This article was originally published in www.t-nation.com.
T NATION recently ran a terrific article on how and why to do pull-ups. In this one, I want to tackle a subject that’s related, but different: how to build bigger, stronger lats.
If your lats have a natural propensity to grow, you don’t need to know much more than whatever you learned the last time you picked up Flex: do a lot of pull-ups, pulldowns, and rows, and make sure everyone can see your “intense” face when you do them.
The rest of us have to give the matter a bit more thought, which is where I come in.
I want to start with a look at what the lats actually do, including the fact that they’re a misunderstood and underappreciated part of your core. Next I’ll show you some tweaks that will make pull-ups and pulldowns more effective. And then I’ll get into some of my favorite lat exercises, which are effective and fun to do.
Too Big to Fail
Given how big these muscles are, and how important they are to a bodybuilder’s physique, you’d think the latissimus dorsi would get a lot more attention than they do. Instead, back-training articles tend to focus on neglected muscles like the middle traps and rhomboids, which until recently few of us considered as major contributors to strength, performance, or appearance.
Certainly, those muscles are important, but now it’s the lats that seem to be too small a part of the conversation.
No other muscle has as much of a mechanical effect on as many joints as your lats. If you look at how the lats originate and insert, you’ll see that the lats are connected to your upper arms and your hips, with numerous attachments to your lumbar spine and ribs in between. It’s the only muscle with connections to your upper and lower body.
We all know that the relationship between your shoulders and hips is essential to your function and athletic performance. So strong lats are one of the big keys to improving your game as well as your appearance.
Because the connective tissues of your lats attach to your pelvis and lower spine, the lats are part of your core. If you train the upper- and lower-body functions of the lats simultaneously — as I show later in this article — you’ll end up with a stronger and more athletic middle body than you’d have if you focused your core training on abdominal and lower-back exercises exclusively.
Add Some More Pull to Your Pull-Up
If you’ve ever spent time looking at an anatomy chart, you’ve probably noticed the fibers of the lats run diagonally. And yet, exercises like pull-ups and lat pulldowns load the muscles in a vertical vector. There’s nothing wrong with that, of course — your lats are still doing the work even if the angle of pull doesn’t mimic the fiber orientation precisely.
But there’s a way to add a horizontal vector to the vertical line of pull, with the combination creating the equivalent of a diagonal. (I explained all this in A New Angle on Cable Training, my first article for T NATION.)
Pull the bar apart.
You can’t do this literally, of course. But if, while doing your pull-ups, you apply a force as if you were trying to pull the bar apart, you’ll add an extra challenge that should increase recruitment of your lat muscles.
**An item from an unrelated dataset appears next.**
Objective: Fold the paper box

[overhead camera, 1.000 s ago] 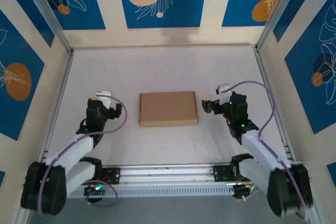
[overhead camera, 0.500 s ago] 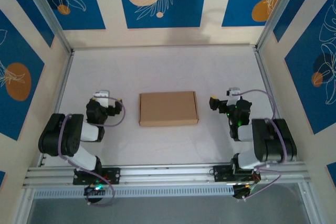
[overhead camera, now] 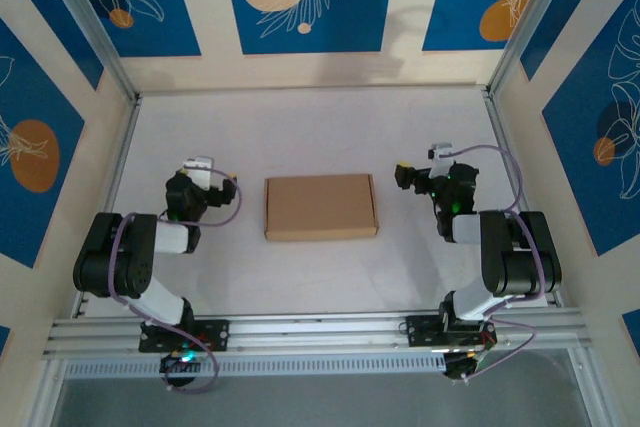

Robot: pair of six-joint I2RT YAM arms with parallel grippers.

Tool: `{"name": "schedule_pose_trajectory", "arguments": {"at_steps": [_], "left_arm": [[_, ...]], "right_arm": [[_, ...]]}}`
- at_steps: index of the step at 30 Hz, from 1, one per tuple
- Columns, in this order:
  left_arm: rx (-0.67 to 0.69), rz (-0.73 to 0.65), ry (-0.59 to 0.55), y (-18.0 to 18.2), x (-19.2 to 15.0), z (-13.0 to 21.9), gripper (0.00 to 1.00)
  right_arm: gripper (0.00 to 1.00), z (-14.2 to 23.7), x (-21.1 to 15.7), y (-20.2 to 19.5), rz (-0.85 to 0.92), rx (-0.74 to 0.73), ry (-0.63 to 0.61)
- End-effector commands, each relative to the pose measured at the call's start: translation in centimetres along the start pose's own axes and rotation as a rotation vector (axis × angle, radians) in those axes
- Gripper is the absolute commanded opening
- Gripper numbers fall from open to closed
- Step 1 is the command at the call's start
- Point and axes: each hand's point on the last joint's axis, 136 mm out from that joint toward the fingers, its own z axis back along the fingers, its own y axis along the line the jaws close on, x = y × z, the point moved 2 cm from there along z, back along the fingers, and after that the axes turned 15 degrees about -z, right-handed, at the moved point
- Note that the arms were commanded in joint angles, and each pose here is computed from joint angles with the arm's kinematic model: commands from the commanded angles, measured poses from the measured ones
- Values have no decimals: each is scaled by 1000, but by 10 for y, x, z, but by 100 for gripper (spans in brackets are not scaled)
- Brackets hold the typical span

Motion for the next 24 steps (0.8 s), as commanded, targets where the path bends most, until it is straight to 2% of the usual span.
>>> {"name": "schedule_pose_trajectory", "arguments": {"at_steps": [1,6,24], "left_arm": [[18,11,18,4,1,-2,100],[17,16,7,4,1,0,100],[38,15,4,7,1,2,100]], "right_arm": [[99,1,-10,-7,-20,-43,43],[99,0,-12,-4,28,-87,17],[99,1,-10,-7,-14,-54,38]]}}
When doing lat pulldowns, you can take a wide grip, holding the angled parts of the bar. Your lats will then pull your upper arms to your sides in a diagonal trajectory that lines up pretty well with the muscle fibers.
The Double-Duty Lat Pull — The Compound Row
Let’s return to the discussion of the lats as part of the core. Because the lats insert at the iliac crest — the top of your pelvic girdle — they play a role in back extension. And when you extend your back, you’re almost always tilting the top of your pelvis forward at the same time, exaggerating the arch in your lower back.
A lot of guys incorporate and exaggerate back extension when they do seated close-grip rows. That is, they bend forward on the negative and then lean backward on the concentric part of each repetition. My guess is that few T NATION readers do this, because more advanced lifters know that it puts unnecessary stress on the lower back, while at the same time taking work away from your upper-back muscles.
But there is a way to combine back extension with a close-grip pull without so much risk to your lumbar spine. It’s called the standing compound row.
Put the triangle extension on a high cable pulley, stand a few feet back with your feet shoulder-width apart and knees slightly bent, and bend forward at the hips so your torso and arms create a straight line with the cable. Straighten your hips as you pull the handle to your lower chest.
Because you’re standing, your lower back doesn’t go into as much flexion as it would if you were bending forward on a seated row. Plus, standing movements like this are always more functional. In sports, the actions requiring upper-body strength and power are almost always dependent on coordinated action with the core and lower body.
The Hardest Rollout in the World
Most of you are probably familiar with the rollout, and its many variations. (If not, Mike Boyle has a great introduction in T NATION.) And you probably know that the lats are involved in the exercise; when you pull the wheel or barbell back from the rollout position, you’re using your lats, triceps, and various shoulder muscles along with your core.
The heavy medicine ball roll uses the same idea, but it’s much, much harder.
You need a heavy, sand-filled medicine ball — 30 pounds or more. The heavier the ball, the harder it is. Start on your knees, with your hands on the ball and the ball beneath your shoulders. Walk it out as far as you can, then walk it back. That’s one rep. Do 3 to 6 sets of 5 to 8 rolls.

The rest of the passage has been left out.